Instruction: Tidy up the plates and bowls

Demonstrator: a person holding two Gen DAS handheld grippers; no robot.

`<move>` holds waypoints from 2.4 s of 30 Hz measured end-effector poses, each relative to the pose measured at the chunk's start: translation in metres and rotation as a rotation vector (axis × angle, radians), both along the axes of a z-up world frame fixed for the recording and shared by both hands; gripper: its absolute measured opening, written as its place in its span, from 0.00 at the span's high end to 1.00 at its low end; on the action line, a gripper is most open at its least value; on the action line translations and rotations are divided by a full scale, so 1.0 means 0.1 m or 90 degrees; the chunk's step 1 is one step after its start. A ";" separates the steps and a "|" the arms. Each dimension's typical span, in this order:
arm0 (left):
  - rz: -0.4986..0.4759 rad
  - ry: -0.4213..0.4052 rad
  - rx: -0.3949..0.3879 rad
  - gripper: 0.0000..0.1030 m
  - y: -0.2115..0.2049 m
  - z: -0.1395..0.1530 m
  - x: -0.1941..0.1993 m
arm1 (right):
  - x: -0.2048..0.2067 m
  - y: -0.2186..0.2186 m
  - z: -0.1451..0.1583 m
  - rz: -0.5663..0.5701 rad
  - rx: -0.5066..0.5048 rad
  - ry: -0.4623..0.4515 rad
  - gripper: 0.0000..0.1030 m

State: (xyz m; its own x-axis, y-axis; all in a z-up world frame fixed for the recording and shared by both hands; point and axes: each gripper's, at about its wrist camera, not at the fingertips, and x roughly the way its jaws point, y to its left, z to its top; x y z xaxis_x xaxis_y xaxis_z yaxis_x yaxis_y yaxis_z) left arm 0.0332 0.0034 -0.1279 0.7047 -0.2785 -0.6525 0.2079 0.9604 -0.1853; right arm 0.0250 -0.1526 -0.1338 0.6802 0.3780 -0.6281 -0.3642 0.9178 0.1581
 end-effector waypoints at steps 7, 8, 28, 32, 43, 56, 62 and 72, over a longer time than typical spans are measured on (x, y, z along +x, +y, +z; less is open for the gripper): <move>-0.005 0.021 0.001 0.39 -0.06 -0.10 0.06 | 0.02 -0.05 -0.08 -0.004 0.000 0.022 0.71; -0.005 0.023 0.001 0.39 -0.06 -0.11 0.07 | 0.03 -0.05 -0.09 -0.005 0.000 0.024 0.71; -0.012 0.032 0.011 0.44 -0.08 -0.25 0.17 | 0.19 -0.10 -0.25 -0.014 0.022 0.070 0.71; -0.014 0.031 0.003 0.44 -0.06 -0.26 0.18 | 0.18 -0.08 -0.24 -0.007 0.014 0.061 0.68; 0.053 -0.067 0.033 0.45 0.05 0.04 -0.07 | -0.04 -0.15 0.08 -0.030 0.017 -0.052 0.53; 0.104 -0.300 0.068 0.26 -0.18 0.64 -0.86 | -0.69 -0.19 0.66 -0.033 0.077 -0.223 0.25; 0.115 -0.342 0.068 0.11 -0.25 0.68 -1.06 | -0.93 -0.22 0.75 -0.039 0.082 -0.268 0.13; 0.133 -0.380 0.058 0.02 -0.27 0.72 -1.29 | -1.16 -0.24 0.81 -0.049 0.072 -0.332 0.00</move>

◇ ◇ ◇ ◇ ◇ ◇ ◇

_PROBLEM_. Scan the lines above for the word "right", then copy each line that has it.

_RESPONSE AREA_.
arm1 (right):
State: (xyz m; its own x-axis, y-axis; all in a z-up world frame fixed for the recording and shared by both hands; point and axes: each gripper's, at about its wrist camera, not at the fingertips, and x roughly the way its jaws point, y to its left, z to its top; x y z xaxis_x xaxis_y xaxis_z yaxis_x yaxis_y yaxis_z) left arm 0.0332 0.0034 -0.1279 0.7047 -0.2785 -0.6525 0.2079 0.9604 -0.1853; right arm 0.0250 -0.1526 -0.1338 0.6802 0.3780 -0.6281 -0.3642 0.9178 0.1581

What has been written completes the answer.